RemoveMicrobes
Removes all reads that map to selected common microbial contaminant genomes. Removes approximately 98.5% of common contaminant reads, with zero false-positives to non-bacteria. NOTE! This program uses hard-coded paths and will only run on NERSC systems.
Basic Usage
removemicrobes.sh in=<input file> outu=<clean output file>
Input may be FASTA or FASTQ, compressed or uncompressed. The tool requires at least 10GB RAM and is specifically designed for NERSC systems with hard-coded paths.
Parameters
This tool wraps BBMap with specific parameters tuned for microbial contamination removal. The parameters are organized by their function in the decontamination process.
Input/Output Parameters
- in=<file>
- Input reads. Should already be adapter-trimmed. Accepts FASTA or FASTQ format, compressed or uncompressed.
- outu=<file>
- Destination for clean reads that do not map to microbial contaminants.
- outm=<file>
- Optional destination for contaminant reads that map to microbial genomes.
Processing Parameters
- threads=auto
- (t) Set number of threads to use; default is number of logical processors. More threads will increase speed but also memory usage.
- overwrite=t
- (ow) Set to false to force the program to abort rather than overwrite an existing file. Default is true.
- interleaved=auto
- (int) If true, forces fastq input to be paired and interleaved. Auto-detects based on file format.
- ziplevel=6
- (zl) Set to 1 (lowest) through 9 (max) to change compression level; lower compression is faster. Default is 6 for balanced speed and compression.

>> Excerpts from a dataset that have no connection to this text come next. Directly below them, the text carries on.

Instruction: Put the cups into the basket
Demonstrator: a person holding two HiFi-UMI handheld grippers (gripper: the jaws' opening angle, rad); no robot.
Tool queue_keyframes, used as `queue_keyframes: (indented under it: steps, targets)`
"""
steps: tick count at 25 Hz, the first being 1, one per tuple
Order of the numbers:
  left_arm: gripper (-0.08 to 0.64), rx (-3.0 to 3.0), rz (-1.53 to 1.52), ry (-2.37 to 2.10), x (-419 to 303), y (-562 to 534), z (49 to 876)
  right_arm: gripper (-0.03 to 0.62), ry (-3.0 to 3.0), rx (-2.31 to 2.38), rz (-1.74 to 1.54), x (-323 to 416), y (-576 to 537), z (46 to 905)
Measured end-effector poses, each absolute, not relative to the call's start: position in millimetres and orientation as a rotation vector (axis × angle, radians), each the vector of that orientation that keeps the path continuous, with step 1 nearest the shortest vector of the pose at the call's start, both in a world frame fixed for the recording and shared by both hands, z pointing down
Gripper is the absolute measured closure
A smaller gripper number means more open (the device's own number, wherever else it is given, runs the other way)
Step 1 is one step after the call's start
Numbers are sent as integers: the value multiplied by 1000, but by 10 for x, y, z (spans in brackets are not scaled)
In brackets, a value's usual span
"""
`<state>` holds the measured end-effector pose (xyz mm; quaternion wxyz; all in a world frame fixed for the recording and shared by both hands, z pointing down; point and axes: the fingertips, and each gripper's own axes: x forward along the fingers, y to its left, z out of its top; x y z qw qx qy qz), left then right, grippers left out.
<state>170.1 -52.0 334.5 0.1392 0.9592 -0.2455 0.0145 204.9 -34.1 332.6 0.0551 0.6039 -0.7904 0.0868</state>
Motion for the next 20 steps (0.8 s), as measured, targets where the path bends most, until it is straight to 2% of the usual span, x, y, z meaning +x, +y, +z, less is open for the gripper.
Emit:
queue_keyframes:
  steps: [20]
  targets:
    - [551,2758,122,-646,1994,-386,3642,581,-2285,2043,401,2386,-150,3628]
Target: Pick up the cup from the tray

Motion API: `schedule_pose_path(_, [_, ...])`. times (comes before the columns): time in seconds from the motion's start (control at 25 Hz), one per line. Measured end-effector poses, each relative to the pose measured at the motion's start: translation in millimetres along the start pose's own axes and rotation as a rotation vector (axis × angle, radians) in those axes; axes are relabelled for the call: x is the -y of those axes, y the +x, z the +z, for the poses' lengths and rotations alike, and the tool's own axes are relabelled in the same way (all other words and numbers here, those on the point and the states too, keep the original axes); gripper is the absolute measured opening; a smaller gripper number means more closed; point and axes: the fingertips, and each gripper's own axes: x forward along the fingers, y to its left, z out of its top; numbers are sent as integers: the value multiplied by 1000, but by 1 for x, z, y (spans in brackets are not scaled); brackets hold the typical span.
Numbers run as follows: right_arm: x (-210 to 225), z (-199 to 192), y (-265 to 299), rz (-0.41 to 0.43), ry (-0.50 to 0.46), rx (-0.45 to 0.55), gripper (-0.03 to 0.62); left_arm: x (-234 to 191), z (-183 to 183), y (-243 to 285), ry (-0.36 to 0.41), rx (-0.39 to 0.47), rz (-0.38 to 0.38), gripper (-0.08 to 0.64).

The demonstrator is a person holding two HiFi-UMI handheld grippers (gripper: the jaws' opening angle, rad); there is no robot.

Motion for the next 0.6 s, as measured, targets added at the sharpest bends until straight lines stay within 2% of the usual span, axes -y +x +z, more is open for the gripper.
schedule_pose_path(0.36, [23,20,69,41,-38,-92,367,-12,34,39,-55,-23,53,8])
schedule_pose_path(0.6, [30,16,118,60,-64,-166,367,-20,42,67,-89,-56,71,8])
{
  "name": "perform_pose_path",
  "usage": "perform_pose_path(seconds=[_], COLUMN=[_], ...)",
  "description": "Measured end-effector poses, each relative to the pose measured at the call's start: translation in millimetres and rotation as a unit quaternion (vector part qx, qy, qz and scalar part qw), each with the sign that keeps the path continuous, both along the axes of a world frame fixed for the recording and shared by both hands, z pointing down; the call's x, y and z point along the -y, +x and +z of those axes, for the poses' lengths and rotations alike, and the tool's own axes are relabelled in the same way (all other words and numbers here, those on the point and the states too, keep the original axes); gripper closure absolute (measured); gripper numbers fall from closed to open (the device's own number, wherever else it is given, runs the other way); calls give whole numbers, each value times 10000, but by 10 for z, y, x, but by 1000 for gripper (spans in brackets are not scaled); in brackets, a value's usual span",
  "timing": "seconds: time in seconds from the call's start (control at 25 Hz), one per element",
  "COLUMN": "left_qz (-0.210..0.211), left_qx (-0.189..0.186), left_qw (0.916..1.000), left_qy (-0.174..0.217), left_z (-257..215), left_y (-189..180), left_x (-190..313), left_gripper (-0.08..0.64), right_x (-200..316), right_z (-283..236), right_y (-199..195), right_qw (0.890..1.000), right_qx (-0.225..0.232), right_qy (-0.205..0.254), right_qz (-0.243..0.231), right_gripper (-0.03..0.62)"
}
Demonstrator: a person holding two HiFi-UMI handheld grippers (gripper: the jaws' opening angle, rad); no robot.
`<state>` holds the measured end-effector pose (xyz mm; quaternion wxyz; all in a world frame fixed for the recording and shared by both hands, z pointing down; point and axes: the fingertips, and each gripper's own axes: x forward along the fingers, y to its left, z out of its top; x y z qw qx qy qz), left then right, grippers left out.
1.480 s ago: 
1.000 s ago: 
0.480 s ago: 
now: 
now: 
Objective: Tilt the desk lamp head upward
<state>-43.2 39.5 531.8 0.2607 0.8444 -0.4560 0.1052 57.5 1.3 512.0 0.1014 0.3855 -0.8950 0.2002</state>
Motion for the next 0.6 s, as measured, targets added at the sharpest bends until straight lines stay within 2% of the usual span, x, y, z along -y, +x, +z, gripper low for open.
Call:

Quality Trimming Parameters
- trim=t
- Trim read ends to remove bases with quality below minq. Values: t (trim both ends), f (neither end), r (right end only), l (left end only). Default is t.
- untrim=t
- Undo the trimming after mapping. This allows accurate mapping while preserving original read lengths in output. Default is t.
- minq=4
- Trim quality threshold. Bases with quality scores below this value will be trimmed from read ends. Default is 4.
Database Selection Parameters
- build=1
- Chooses which masking mode was used for the microbial reference database:
- 1 - Most stringent, should be used for bacteria (default)
- 2 - Uses fewer bacteria for masking (only RefSeq references)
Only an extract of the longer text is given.